Convert image files into a tensor and back with FastAi, PIL, Torchvision and Vanilla Pytorch

Some basic processes may seem obvious for the most, but for me as a beginner, It takes some time and experiment to become familiar some topics. Image processing for Deep learning is one of them. This post is an attempt to understand the process of opening an image file converting to a tensor and after training process convert back into a image. My favorite library FastAi makes all these possible without a big effort but sometimes, especially when playing with the data, it is very useful to understand the basics.

  • toc: true
  • badges: true
  • comments: true
  • categories: [fastbook,data,fastai]
  • image: images/Fastai.png
In [2]:
import fastbook
fastbook.setup_book()
from fastai.vision.all import *
from fastbook import *
# below is for disabling Jedi autocomplete that doesn't work well in my computer.
#Please comment it out if it was not a case for you.
%config Completer.use_jedi = False

Note: This image created by NightCafe creator with one word text input: "FastAi" NightCafe is here

FastAi

This is where my data (image) is located ( a path to a folder)

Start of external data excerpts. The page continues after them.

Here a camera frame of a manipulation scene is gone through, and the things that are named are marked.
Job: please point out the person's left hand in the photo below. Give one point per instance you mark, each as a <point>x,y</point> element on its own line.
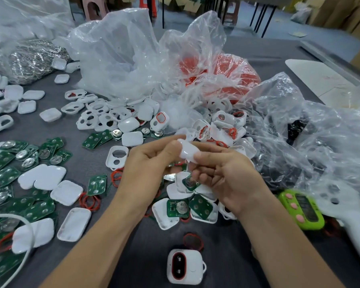
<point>144,173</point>

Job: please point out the person's right hand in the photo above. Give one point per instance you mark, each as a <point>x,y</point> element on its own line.
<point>231,179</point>

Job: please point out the person's right thumb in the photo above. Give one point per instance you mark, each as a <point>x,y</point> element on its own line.
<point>208,157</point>

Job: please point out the person's left thumb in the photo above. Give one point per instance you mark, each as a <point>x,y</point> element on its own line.
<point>169,154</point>

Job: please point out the white plastic shell piece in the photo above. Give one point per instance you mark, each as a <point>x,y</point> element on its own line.
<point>187,150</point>

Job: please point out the person's left forearm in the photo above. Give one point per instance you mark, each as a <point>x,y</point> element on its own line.
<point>96,248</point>

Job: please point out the person's right forearm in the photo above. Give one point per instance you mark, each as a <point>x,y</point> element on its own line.
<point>285,251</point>

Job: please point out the white holed shell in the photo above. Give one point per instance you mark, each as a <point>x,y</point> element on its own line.
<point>117,157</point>

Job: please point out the green circuit board with battery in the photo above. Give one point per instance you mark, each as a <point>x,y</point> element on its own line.
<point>177,208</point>

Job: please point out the bunch of red rubber rings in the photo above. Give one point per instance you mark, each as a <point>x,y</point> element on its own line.
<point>116,176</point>
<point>90,202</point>

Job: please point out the cluster of shells and boards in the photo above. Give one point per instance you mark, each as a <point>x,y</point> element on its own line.
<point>171,220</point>

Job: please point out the pile of white holed shells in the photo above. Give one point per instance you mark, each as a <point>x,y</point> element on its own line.
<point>108,116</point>

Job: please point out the bag of red rubber rings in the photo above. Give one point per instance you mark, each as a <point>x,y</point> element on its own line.
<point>228,77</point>

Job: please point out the pile of black parts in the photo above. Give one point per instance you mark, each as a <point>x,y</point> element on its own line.
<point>297,130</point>

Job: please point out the large clear plastic bag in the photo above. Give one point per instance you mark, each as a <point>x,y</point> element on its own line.
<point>123,56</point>

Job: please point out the green counter with pink buttons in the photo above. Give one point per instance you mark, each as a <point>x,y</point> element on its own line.
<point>303,209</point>

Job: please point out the crumpled clear plastic bag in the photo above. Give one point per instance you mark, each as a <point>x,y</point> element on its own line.
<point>318,140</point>

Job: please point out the spread of white plain covers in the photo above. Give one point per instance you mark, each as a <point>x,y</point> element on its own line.
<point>42,176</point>

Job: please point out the white flat board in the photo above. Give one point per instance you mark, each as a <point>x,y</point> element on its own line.
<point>315,77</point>

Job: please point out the brown stool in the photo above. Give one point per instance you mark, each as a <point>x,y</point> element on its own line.
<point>232,11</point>

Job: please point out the black metal table legs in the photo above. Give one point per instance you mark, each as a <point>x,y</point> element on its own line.
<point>262,17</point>

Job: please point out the white handheld power tool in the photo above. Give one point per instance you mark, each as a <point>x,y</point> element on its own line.
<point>348,215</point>

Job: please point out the red plastic stool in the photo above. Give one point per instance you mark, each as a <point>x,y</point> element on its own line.
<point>148,4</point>

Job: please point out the pile of green circuit boards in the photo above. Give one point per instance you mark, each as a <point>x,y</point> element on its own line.
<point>9,176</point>

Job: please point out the pink plastic stool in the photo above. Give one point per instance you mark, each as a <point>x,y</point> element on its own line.
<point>94,7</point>

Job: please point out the pile of silver metal clips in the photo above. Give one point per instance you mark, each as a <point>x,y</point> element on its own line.
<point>33,61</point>

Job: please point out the small white plastic bag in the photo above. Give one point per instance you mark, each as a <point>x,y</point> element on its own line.
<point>301,13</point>

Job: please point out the stack of cardboard boxes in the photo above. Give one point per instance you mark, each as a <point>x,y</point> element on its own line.
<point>342,14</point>

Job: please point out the grey metal rail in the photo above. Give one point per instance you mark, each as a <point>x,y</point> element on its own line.
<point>333,61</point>

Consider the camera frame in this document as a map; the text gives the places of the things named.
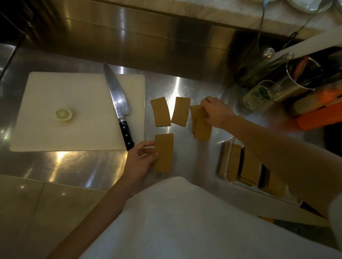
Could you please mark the person's left hand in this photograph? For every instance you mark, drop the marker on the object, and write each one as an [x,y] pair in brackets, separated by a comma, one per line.
[137,165]

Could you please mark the person's right hand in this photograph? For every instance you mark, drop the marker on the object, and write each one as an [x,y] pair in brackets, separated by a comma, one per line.
[219,113]

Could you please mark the person's right thumb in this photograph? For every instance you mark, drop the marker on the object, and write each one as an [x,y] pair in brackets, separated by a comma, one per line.
[205,115]

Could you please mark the person's left thumb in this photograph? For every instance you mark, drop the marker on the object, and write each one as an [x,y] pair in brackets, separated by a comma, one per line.
[153,159]

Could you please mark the brown rectangular cracker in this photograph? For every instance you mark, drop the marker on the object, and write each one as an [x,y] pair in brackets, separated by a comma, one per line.
[203,130]
[160,111]
[181,111]
[194,113]
[165,152]

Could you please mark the person's left forearm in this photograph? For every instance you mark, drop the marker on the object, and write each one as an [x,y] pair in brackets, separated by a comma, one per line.
[93,221]

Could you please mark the person's right forearm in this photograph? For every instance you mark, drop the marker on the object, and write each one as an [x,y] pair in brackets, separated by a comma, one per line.
[288,160]

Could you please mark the clear drinking glass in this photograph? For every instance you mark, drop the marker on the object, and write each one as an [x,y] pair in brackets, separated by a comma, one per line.
[253,100]

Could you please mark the green herb sprig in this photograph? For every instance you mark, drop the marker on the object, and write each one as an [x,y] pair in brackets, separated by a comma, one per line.
[264,93]

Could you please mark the row of brown biscuits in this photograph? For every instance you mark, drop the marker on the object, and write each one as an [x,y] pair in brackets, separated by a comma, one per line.
[249,166]

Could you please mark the white apron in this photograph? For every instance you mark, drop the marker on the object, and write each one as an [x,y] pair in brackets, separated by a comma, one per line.
[187,224]

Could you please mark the steel utensil cup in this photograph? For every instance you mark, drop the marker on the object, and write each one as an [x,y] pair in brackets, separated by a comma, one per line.
[291,85]

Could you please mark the lemon slice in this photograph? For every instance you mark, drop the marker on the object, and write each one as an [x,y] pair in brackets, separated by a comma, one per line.
[64,114]

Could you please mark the clear plastic container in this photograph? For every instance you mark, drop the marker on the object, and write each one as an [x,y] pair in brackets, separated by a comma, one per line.
[277,198]

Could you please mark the white plastic cutting board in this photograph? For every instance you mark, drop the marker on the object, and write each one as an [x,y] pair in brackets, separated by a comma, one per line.
[66,88]

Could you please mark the orange plastic container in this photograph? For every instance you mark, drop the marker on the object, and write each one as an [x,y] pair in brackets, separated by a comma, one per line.
[320,117]

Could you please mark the white plate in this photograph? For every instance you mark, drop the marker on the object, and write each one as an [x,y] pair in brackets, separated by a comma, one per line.
[310,5]

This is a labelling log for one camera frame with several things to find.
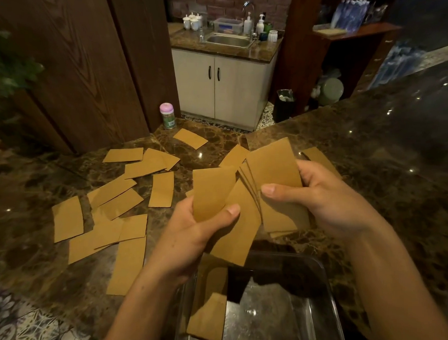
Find pale green round jar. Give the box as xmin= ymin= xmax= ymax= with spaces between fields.
xmin=317 ymin=77 xmax=345 ymax=106

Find green jar with pink lid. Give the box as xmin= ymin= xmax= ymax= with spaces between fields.
xmin=159 ymin=102 xmax=177 ymax=130

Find white ceramic tea set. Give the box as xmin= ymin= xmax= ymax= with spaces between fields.
xmin=182 ymin=12 xmax=204 ymax=32

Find scattered brown sleeves on counter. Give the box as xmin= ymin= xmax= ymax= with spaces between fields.
xmin=48 ymin=122 xmax=347 ymax=299

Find black trash bin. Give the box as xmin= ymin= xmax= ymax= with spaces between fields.
xmin=272 ymin=88 xmax=297 ymax=123

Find green leafy plant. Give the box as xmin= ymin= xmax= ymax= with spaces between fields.
xmin=0 ymin=16 xmax=47 ymax=124

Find fanned bundle of brown sleeves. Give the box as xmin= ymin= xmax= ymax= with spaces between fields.
xmin=237 ymin=136 xmax=311 ymax=240

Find chrome faucet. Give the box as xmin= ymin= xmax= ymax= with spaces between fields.
xmin=241 ymin=0 xmax=258 ymax=38

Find person's right forearm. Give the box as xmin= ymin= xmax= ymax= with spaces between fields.
xmin=343 ymin=214 xmax=448 ymax=340

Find brown cardboard cup sleeve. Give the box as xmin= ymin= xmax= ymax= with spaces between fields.
xmin=191 ymin=166 xmax=240 ymax=223
xmin=205 ymin=178 xmax=265 ymax=269
xmin=190 ymin=253 xmax=231 ymax=315
xmin=184 ymin=291 xmax=230 ymax=340

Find brown wooden shelf unit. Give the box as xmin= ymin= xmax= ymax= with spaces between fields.
xmin=274 ymin=0 xmax=406 ymax=116

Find clear plastic storage box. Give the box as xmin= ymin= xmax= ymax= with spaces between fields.
xmin=213 ymin=17 xmax=244 ymax=36

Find person's left hand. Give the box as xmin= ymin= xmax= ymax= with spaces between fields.
xmin=145 ymin=194 xmax=244 ymax=287

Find white sink cabinet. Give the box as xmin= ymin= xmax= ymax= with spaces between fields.
xmin=169 ymin=19 xmax=288 ymax=135

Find steel sink basin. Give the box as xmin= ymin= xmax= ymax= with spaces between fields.
xmin=204 ymin=30 xmax=256 ymax=51

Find light wooden board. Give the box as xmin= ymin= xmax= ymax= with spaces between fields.
xmin=313 ymin=27 xmax=349 ymax=38

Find row of blue packets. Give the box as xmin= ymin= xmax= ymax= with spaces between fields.
xmin=329 ymin=0 xmax=371 ymax=33

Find person's right hand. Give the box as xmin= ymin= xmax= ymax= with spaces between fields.
xmin=259 ymin=155 xmax=384 ymax=247

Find person's left forearm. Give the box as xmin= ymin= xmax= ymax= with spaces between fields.
xmin=93 ymin=260 xmax=191 ymax=340

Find clear plastic tray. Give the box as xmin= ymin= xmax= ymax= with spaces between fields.
xmin=168 ymin=246 xmax=346 ymax=340

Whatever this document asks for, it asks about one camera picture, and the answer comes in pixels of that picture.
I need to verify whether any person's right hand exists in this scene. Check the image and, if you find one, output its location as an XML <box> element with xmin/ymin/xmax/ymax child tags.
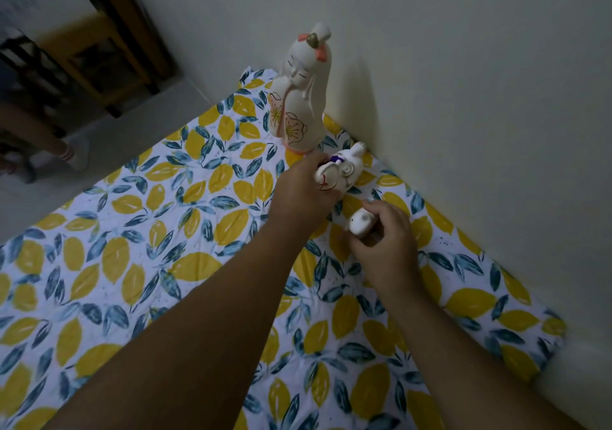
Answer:
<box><xmin>343</xmin><ymin>199</ymin><xmax>423</xmax><ymax>298</ymax></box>

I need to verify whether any person's left hand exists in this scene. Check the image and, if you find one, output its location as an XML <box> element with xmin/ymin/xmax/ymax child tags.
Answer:
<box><xmin>268</xmin><ymin>150</ymin><xmax>346</xmax><ymax>240</ymax></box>

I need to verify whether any small white ceramic figurine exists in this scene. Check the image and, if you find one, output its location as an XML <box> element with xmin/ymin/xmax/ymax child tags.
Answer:
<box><xmin>348</xmin><ymin>207</ymin><xmax>378</xmax><ymax>239</ymax></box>

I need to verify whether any medium white ceramic doll figurine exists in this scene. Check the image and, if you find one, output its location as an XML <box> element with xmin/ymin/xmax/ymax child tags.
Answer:
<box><xmin>314</xmin><ymin>142</ymin><xmax>368</xmax><ymax>194</ymax></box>

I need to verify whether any person's left forearm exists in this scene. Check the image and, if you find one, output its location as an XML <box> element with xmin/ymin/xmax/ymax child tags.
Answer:
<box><xmin>42</xmin><ymin>226</ymin><xmax>320</xmax><ymax>430</ymax></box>

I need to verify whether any person's right forearm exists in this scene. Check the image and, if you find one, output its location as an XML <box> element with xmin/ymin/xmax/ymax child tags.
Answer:
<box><xmin>382</xmin><ymin>279</ymin><xmax>586</xmax><ymax>430</ymax></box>

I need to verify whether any tall white ceramic doll figurine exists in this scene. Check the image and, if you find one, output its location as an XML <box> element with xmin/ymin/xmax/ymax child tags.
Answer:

Note: Understanding "Path" class is an another topic. In our case we can think Path as a location in a computer.

In [3]:
path = Path('images/image_explorations')
path
Out[3]:
Path('images/image_explorations')

This is how I open a particular image in a folder:

Note: PIL is the Python Imaging Library by Fredrik Lundh and Contributors. Most known fork is Pillow and if you want to look deeper please follow this link: Pillow Documents

In [4]:
Im = PILImage.create(path/'Fastai.jpg')

Now we have a PILimage

In [5]:
type(Im)
Out[5]:
fastai.vision.core.PILImage

Tip: There is no need to install PIL if you have FastAi. It is included in the library.

This is how we see it.

In [6]:
Im.show()
Out[6]:
<AxesSubplot:>

This is how a PILimage converted into a Pytorch tensor manually

Note: Just pass the PIlimage to tensor method.

In [7]:
Im_tensor = tensor(Im)

Shape of the tensor is:

In [8]:
Im_tensor.shape
Out[8]:
torch.Size([512, 512, 3])

RGB values at x , y (220,220) location: Values are : 33, 64, 67

In [9]:
Im_tensor[220][220]
Out[9]:
tensor([33, 64, 67], dtype=torch.uint8)

Change the order of the tensor

Tip: Sometimes(almost everytime) it is important to keep the tensor dimension in a particular order. In this case it is "C H W" (channel x heigh x weigh). It is easy with "permute" method.

In [10]:
Im_tensor = Im_tensor.permute(2,0,1)

Now the shape is right.

In [11]:
Im_tensor.shape
Out[11]:
torch.Size([3, 512, 512])

The result is 33 (type:tensor)

Important: At the location of 220 and 220, the value of the "red" channel is 33. Please keep this is in mind. We will see this exact number in other methods too.

In [12]:
Im_tensor[0][220][220]
Out[12]:
tensor(33, dtype=torch.uint8)

Now we will use Torchvision ToTensor class for the same process.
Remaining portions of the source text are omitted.